That "!" is the "non-specific tag".
YAML specification 1.2 stays (also 1.1):
By explicitly specifying a “!” non-specific tag property, the node
would then be resolved to a “vanilla” sequence, mapping, or string,
according to its kind.
Take a look here to the tag "grammar":
none : Unspecified tag (automatically resolved by application).
'!' : Non-specific tag (by default, "!!map"/"!!seq"/"!!str").
'!foo' : Primary (by convention, means a local "!foo" tag).
'!!foo' : Secondary (by convention, means "tag:yaml.org,2002:foo").
'!h!foo': Requires "%TAG !h! <prefix>" (and then means "<prefix>foo").
'!<foo>': Verbatim tag (always means "foo").

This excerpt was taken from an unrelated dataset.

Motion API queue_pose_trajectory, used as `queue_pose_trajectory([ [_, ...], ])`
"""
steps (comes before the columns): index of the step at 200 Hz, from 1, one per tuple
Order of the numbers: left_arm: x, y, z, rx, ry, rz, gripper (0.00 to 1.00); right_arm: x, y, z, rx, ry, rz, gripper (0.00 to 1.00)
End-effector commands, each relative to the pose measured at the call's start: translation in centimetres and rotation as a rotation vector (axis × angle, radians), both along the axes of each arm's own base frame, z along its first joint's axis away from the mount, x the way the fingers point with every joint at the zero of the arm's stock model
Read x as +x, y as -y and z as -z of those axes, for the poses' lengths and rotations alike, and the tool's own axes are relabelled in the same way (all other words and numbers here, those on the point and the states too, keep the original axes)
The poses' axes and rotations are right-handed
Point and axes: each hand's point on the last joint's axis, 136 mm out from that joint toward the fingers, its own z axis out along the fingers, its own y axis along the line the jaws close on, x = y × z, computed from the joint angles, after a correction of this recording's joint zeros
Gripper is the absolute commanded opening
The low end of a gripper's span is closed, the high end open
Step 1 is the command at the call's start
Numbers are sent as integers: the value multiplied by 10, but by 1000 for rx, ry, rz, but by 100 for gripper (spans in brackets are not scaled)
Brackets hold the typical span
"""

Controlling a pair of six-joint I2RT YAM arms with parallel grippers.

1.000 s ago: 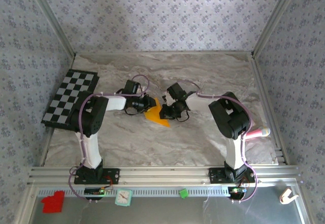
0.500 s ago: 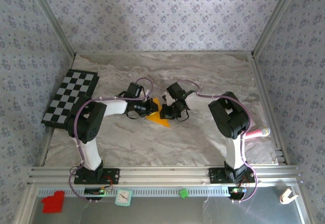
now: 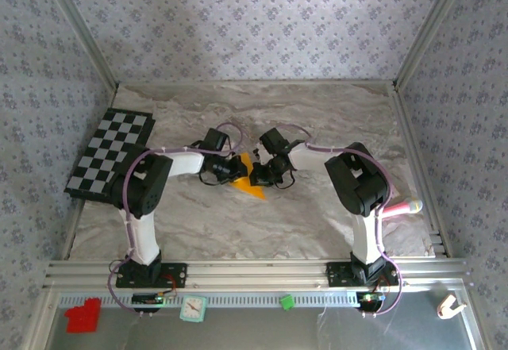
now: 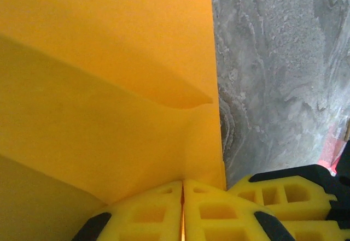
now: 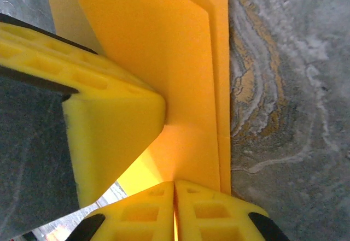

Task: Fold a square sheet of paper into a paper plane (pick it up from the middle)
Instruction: Fourth fold the wing at the center of the table.

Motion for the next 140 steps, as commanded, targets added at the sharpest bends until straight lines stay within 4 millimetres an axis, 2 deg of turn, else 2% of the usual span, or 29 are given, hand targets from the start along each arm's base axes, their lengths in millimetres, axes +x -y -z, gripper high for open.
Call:
queue_pose_trajectory([
  [1, 15, -31, 22, 160, 4, -47, 10, -40, 56, 59, -285, -139, -16, 10],
  [45, 44, -60, 21, 203, 19, -82, 10, -48, 72, 66, -327, -158, -31, 10],
  [107, 88, -110, 23, 225, 29, -189, 10, -47, 69, 67, -312, -157, -22, 10],
  [129, 101, -121, 16, 236, 51, -217, 10, -46, 67, 66, -305, -156, -20, 10],
  [140, 106, -121, 5, 226, 73, -217, 10, -45, 65, 64, -298, -152, -18, 10],
])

Why is YamlDotNet throwing a error? I can't be 100% sure, but I think you found a bug.
YamlDotNet is a port of LibYAML, so it's easy to compare sources.
Line 2635 of scanner.c (LibYAML):
/* Check if the tag is non-empty. */
if (!length) {
Line 2146 of Scanner.cs (YamlDotNet ):
// Check if the tag is non-empty.
if (tag.Length == 0)
I know, both looks very similar, but at this point length
is 1 and tag.Length
is 0. Original C code takes care of the initial "!" (whole length) but C# doesn't do it (just the tag "name" length).
File an issue to the project.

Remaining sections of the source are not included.